*Given information*:
-----

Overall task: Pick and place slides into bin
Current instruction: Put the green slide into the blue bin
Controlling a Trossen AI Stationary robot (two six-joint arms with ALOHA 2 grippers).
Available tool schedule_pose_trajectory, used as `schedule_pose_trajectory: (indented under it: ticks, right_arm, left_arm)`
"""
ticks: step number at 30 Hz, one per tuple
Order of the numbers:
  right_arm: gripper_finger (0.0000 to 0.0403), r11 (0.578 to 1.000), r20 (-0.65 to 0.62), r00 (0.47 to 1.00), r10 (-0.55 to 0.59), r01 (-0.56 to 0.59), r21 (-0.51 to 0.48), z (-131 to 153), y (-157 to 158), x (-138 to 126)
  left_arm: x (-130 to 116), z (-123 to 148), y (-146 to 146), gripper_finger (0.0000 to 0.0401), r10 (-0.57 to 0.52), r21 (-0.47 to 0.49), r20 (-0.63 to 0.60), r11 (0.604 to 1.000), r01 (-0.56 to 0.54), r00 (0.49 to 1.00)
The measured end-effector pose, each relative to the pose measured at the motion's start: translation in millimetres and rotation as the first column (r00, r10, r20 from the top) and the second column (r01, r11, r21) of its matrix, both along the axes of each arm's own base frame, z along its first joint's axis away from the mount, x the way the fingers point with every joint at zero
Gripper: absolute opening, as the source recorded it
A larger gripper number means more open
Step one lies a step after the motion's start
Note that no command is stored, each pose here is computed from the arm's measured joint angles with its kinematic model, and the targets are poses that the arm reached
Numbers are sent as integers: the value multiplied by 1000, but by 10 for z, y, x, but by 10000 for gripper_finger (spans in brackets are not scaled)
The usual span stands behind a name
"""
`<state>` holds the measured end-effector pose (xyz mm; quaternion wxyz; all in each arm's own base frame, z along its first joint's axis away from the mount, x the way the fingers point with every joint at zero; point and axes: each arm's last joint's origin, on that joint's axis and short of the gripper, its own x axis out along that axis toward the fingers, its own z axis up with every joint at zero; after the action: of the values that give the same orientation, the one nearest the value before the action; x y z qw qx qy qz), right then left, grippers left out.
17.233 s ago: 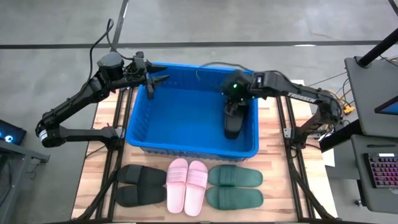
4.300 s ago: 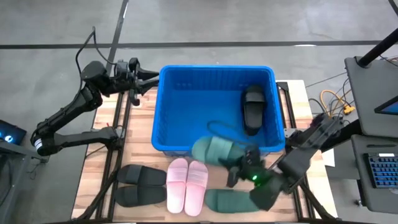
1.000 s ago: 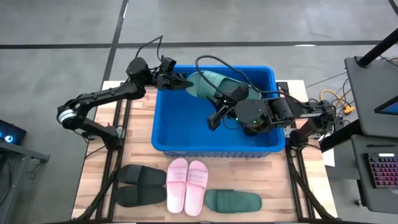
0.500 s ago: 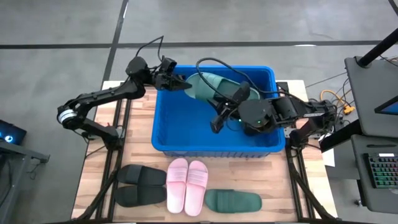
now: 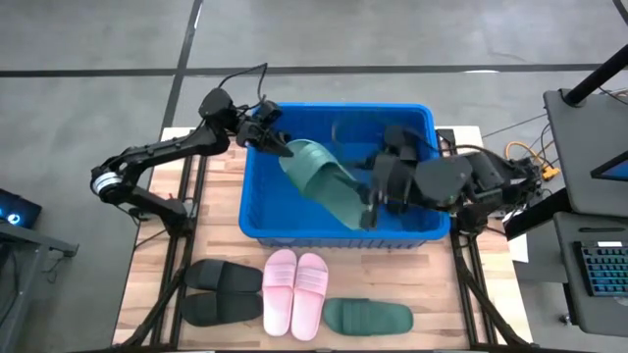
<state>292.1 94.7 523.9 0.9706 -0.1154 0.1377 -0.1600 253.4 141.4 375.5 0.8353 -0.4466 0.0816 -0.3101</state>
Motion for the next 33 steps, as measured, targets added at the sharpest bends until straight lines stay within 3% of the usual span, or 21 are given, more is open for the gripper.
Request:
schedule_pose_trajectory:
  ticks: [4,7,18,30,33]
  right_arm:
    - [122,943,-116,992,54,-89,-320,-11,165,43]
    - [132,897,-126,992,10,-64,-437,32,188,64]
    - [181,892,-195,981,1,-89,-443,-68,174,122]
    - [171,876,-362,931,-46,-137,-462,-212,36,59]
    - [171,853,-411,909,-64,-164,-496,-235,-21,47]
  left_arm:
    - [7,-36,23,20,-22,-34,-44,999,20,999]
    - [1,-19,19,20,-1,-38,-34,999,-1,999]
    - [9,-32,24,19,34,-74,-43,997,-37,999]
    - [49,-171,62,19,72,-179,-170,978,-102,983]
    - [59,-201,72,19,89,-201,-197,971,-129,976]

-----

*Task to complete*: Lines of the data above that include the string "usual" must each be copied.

*Answer to the exercise*:
The usual span stands behind a name
Motion for the next 33 steps, as measured, targets added at the sharpest bends until straight lines stay within 3% of the usual span, or 21 are given, more is open for the gripper.

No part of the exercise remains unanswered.